UK: The Rolls-Royce model. (2 of 4)

UK: The Rolls-Royce model. (2 of 4) - Rolls' big hope is the new Trent engine, still in its development phase, but already achieving macho thrusts in excess of 70,000lbs. The Trent is the latest adaptation of the RB211 series - the very engine whose orig

Last Updated: 31 Aug 2010

Rolls' big hope is the new Trent engine, still in its development phase, but already achieving macho thrusts in excess of 70,000lbs. The Trent is the latest adaptation of the RB211 series - the very engine whose original development costs caused Rolls to go bust in 1971.

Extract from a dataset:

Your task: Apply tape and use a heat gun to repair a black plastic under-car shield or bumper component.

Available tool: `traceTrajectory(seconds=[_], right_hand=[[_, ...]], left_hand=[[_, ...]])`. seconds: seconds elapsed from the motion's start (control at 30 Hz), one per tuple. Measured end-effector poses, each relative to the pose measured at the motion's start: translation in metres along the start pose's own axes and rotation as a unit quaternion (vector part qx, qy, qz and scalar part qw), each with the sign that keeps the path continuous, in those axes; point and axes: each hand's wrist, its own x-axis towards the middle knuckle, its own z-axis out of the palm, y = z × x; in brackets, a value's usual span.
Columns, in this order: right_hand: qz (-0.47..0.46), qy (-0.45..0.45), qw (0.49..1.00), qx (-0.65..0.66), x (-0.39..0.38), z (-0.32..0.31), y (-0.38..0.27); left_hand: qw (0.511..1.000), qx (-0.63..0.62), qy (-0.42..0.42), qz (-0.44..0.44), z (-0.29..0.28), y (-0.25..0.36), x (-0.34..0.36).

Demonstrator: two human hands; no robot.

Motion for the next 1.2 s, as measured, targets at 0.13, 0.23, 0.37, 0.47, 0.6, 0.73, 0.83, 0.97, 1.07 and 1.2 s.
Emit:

Pitched against the Trent is an updated version of the Pratt and Whitney PW4000, while GE is going for an all new engine, the GE90. The latter promises to launch with a thrust of 75,000 and, on paper at least, shows a marginal edge in fuel consumption over its rivals. With fuel economy a high priority for hard-pressed airlines, this could prove to be a significant advantage.

But the GE90, a new project, will not be available until the mid-1990s, putting it behind both Rolls and Pratt. More than this, airlines are wary of offering themselves up as guinea-pigs for an untried engine. Says Robins confidently: "GE is taking a huge risk. With us the risk is very low."

As it stands, Pratt has poll position with 150 options or orders for its PW4084. Rolls has firm orders for some 36 Trents and options on a further 42. "We need to win 40 to 50%," says Robins, clarifying quickly that the break-even point (the exact identity of which is a well guarded secret) is considerably lower.

But the orders so far have largely excluded those for the Boeing 777 (apart from United Airlines, which is going with Pratt for its 777s). Several airlines are expected to make decisions over the next few months and, as the single largest airframe manufacturer, getting onto the new Boeing will be critical for all three players.

Despite the importance of the Trent, other projects have not been ignored. Indeed, the key to success for an engine manufacturer is to have a wide range of engines for different sizes and makes of aircraft. Apart from the obvious point that the more markets that you are in, the greater your potential sales, airlines like to buy as much as possible from a single manufacturer because of synergies in maintenance and repairs. A strong selling point for a new engine, therefore, will be how much it has in common with others in a family or series.

This was one of the problems that Rolls-Royce faced in the '70s and early '80s - the only sector where it had significant market penetration was medium to long-haul engines with the RB211s. As Robins explains: "We were handicapped in the (Boeing) 747 because we weren't on the 767." Now Rolls-Royce is on all major airframes apart from the A340 Airbus. Translated into market share, it has moved from a paltry 5% in the early '80s to some 20% of civil engines worldwide today. More than this, Robins claims to be winning about 30% of new orders and looks on course to achieve an overall share of 30% by the mid-1990s.

A significant contribution to this has been made by the Tay family, for short to medium-haul aircraft, including small executive jets. The Tays have a thrust range of 10,000 to 20,000lbs and now account for about a quarter of Rolls' civil business. They have been particularly successful on the Fokker 100 and the Gulfstream IV executive jet which only fly with Tays.

Apart from the Tay, there is also the V2500 for medium-haul aircraft like the A320 Airbus and the MD90 series. This engine, launched into service two years ago, is produced by an international consortium of five countries comprising Rolls, Pratt, MTU of Germany, Fiat of Italy and three Japanese companies.

International collaborations of this kind have been a growing trend since the mid-1980s, as the high cost of R and D has thrown together companies which in other circumstances would be bitter rivals. "It costs $2 billion to launch a major civil engine from scratch," says Keir. "None of the big companies can sustain that alone." Rolls-Royce has agreements across the globe, including a joint venture company set up with BMW in Germany last year.

For BMW the move marked a return to its aerospace roots - the circular emblem on BMW cars is actually a stylised propeller - but the company sold out of aerospace in the 1950s. For Rolls the venture gives it a foothold in the German market, and a contribution to the costs of developing the Trent as well as a successor to the Tay.